Action item →
In the listing below, find the line containing "The spot (72, 269)" and the line containing "The point seen at (170, 194)". Repeat exactly those two lines and every line between them, nothing more.

Supplied data →
+===+
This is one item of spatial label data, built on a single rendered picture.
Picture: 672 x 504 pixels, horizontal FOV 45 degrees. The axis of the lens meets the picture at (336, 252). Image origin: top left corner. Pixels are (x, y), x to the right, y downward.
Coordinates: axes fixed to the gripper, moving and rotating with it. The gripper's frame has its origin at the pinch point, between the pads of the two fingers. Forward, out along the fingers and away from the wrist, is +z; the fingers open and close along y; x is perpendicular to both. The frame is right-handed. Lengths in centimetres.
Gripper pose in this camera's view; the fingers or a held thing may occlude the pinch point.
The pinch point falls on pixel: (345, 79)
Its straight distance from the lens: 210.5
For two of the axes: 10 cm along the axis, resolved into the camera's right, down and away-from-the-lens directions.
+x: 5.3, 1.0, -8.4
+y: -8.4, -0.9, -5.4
+===+
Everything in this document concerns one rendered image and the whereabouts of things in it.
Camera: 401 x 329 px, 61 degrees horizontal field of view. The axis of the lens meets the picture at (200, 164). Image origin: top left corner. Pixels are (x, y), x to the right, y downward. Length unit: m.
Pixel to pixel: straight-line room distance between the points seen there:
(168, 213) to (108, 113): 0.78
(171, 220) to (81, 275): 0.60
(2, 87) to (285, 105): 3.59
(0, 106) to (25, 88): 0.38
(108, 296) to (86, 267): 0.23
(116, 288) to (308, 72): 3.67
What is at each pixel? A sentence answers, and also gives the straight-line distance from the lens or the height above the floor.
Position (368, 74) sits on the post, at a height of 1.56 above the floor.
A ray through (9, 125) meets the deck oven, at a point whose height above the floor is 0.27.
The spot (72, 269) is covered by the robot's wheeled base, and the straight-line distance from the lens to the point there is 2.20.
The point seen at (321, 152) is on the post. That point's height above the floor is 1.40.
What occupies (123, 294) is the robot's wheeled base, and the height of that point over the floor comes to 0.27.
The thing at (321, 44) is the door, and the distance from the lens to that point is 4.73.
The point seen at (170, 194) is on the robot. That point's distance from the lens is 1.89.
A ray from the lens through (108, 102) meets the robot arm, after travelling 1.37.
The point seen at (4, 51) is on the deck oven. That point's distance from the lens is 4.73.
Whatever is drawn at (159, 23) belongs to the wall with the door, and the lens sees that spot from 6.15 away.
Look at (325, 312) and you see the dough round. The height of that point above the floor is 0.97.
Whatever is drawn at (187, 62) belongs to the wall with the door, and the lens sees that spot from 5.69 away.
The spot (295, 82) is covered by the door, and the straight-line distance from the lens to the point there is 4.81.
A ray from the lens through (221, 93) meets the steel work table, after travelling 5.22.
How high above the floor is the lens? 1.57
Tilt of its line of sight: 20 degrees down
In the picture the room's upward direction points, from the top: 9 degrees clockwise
+===+
Problem solution →
The spot (72, 269) is covered by the robot's wheeled base, and the straight-line distance from the lens to the point there is 2.20.
The point seen at (321, 152) is on the post. That point's height above the floor is 1.40.
What occupies (123, 294) is the robot's wheeled base, and the height of that point over the floor comes to 0.27.
The thing at (321, 44) is the door, and the distance from the lens to that point is 4.73.
The point seen at (170, 194) is on the robot. That point's distance from the lens is 1.89.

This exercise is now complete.